The slate of hip-hop guests is impressive: sure, DMX, Method Man and Redman, but Xzibit, Swizz Beatz and DJ Premier? Still, the main musical attraction is Borland's trick guitar. Unfortunately, he's still bigger on abstract sound effects than on riffs, as befits a serious music nut who worships concept artists like John Zorn and Aphex Twin. He's even proclaimed that "Limp Bizkit is definitely a dumb rock band, as far as the fact that our songs are written in pop format." But Limp Bizkit make a really great dumb rock band; their problem is that they make a fairly dumb art band.
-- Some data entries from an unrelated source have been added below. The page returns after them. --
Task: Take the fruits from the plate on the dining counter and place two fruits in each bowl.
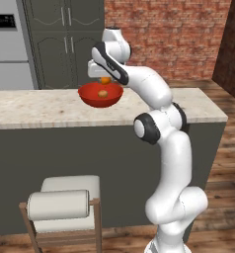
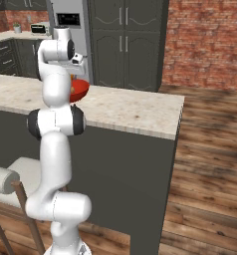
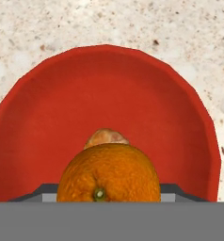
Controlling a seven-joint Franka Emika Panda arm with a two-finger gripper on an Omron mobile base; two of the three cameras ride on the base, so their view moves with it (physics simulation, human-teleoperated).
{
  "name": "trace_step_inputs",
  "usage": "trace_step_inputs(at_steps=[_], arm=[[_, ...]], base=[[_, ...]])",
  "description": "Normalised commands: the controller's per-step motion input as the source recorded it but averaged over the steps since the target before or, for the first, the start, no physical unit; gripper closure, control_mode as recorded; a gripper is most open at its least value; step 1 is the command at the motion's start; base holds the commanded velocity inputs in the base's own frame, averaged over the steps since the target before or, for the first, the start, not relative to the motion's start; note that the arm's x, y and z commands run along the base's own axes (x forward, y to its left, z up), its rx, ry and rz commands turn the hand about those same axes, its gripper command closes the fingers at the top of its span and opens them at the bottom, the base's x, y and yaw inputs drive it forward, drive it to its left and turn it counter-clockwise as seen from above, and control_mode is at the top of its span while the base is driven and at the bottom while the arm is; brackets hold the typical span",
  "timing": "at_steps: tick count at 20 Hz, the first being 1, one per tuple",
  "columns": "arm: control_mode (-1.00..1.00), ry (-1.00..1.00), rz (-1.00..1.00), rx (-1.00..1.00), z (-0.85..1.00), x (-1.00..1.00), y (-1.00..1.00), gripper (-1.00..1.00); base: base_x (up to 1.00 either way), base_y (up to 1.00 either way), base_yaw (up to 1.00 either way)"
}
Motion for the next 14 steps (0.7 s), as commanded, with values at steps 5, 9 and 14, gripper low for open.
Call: trace_step_inputs(at_steps=[5,9,14], arm=[[-1.00,0.00,0.00,0.00,0.00,0.00,0.00,-1.00],[-1.00,0.00,0.00,0.00,0.00,0.00,0.00,-1.00],[-1.00,0.00,0.00,0.00,-0.15,0.00,0.00,-1.00]], base=[[0.00,0.00,0.00],[0.00,0.00,0.00],[0.00,0.00,0.00]])
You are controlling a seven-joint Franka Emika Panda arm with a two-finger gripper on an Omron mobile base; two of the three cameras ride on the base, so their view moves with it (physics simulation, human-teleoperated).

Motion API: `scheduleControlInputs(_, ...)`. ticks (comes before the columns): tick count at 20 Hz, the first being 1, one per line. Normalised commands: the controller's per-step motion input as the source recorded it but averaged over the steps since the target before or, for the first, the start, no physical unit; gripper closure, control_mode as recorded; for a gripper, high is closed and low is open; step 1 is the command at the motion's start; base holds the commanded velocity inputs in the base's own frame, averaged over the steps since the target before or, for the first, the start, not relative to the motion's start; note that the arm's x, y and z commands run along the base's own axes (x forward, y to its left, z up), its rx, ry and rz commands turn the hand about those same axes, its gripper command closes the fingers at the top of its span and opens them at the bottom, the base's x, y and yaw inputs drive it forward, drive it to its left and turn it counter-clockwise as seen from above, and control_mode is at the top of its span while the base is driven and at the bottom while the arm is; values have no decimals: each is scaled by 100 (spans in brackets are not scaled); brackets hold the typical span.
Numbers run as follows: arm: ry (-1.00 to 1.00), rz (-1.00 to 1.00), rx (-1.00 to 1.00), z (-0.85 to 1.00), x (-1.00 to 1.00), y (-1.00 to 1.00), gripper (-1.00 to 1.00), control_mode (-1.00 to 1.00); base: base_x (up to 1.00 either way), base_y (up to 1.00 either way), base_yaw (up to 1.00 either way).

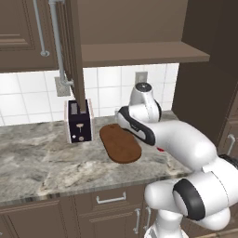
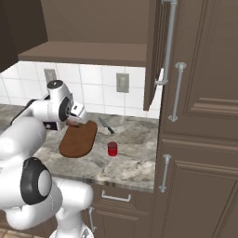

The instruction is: Pick the bread, place it on the cutting board, pick the jam, place it on the counter, and close the cabinet.

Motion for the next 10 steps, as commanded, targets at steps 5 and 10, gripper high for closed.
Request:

So they're best when Fuck Said Fred vents his angst into blowouts like "Full Nelson," "My Way" and the genuinely moving "The One," in which he mourns the death of a relationship without blaming it on the girl, quite the spiritual achievement for a young rap-metal star, and an encouraging sign that the best Bizkit may be yet to come. Fred Durst still rages against the stupidity of the world. But on Chocolate Starfish, he's also smart enough to rage against the stupidity of Fred Durst, and that's what makes him a believable high school anti-hero for our time.